Machine Learning eXchange (MLX): One stop shop for Trusted Data and AI artifacts

By: Animesh Singh, Christian Kadner, Tommy Chaoping Li

In the AI lifecycle, we use data to build models for decision automation. Datasets, Models, and Pipelines (which take us from raw Datasets to deployed Models) become the three most critical pillars of the AI lifecycle. Due to the large number of steps that need to be worked on in the Data and AI lifecycle, the process of building a model can be bifurcated amongst various teams and large amounts of duplication can arise when creating similar Datasets, Features, Models, Pipelines, Pipeline tasks, etc. This also poses a strong challenge for traceability, governance, risk management, lineage tracking, and metadata collection.

Announcing Machine Learning eXchange (MLX)

To solve the problems mentioned above, we need a central repository where all the different asset types like Datasets, Models, and Pipelines are stored to  be shared and reused across organizational boundaries. Having opinionated and tested Datasets, Models, and Pipelines with high quality checks, proper licenses, and lineage tracking increases the speed and efficiency of the AI lifecycle tremendously.

To solve the above challenges, IBM and Linux Foundation AI and Data(LFAI and Data) are joining hands to announce Machine Learning eXchange (MLX), a Data and AI Asset Catalog and Execution Engine, in Open Source and Open Governance.

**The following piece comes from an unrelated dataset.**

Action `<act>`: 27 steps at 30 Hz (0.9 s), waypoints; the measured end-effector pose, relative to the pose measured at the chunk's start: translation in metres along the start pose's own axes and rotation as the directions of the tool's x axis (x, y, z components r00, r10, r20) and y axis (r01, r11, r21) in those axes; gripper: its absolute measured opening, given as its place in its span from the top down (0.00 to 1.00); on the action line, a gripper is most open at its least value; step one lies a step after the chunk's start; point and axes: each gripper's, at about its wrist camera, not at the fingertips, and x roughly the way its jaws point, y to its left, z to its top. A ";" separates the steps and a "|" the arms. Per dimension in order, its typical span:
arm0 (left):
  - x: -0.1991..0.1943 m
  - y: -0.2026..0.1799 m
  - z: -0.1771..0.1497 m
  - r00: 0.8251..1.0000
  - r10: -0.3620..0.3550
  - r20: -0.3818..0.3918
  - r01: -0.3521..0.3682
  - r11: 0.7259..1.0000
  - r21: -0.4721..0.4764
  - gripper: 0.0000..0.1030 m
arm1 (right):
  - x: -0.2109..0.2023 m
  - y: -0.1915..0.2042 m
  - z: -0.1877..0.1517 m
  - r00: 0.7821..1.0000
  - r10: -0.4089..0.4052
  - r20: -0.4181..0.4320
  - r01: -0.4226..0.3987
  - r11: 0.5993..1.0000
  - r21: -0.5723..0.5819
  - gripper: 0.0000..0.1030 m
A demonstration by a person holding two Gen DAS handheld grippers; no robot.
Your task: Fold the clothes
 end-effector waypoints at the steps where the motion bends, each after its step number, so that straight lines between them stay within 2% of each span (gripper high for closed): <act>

Machine Learning eXchange (MLX) allows upload, registration, execution, and deployment of AI pipelines and pipeline components, models, datasets, notebooks

MLX Architecture

MLX provides:

  • Automated sample pipeline code generation to execute registered models, datasets, and notebooks.
  • Pipelines engine powered by Kubeflow Pipelines on Tekton, the core of Watson Studio Pipelines.
  • Registry for Kubeflow Pipeline Components.
  • Dataset management by Datashim.
  • Serving engine by KFServing

MLX Katalog Assets

Pipelines

In machine learning, it is common to run a sequence of tasks to process and learn from data, all of which can be packaged into a pipeline.

ML Pipelines are:

  • A consistent way for collaborating on data science projects across team and organization boundaries
  • A collection of coarse grained tasks encapsulated as pipeline components to be snapped together like lego bricks
  • A one-stop shop for people interested in training, validating, deploying, and monitoring AI models

Some sample Pipelines included in the MLX catalog: Trusted AI Pipeline (with AI Fairness 360 and Adversarial Robustness 360), Hyperparameter Tuning, Nested Pipeline.

Pipeline Components

A pipeline component is a self-contained set of code that performs one step in the ML workflow (pipeline), such as data acquisition, data preprocessing, data transformation, model training, and so on. A component is a block of code performing an atomic task and can be written in any programming language and using any framework.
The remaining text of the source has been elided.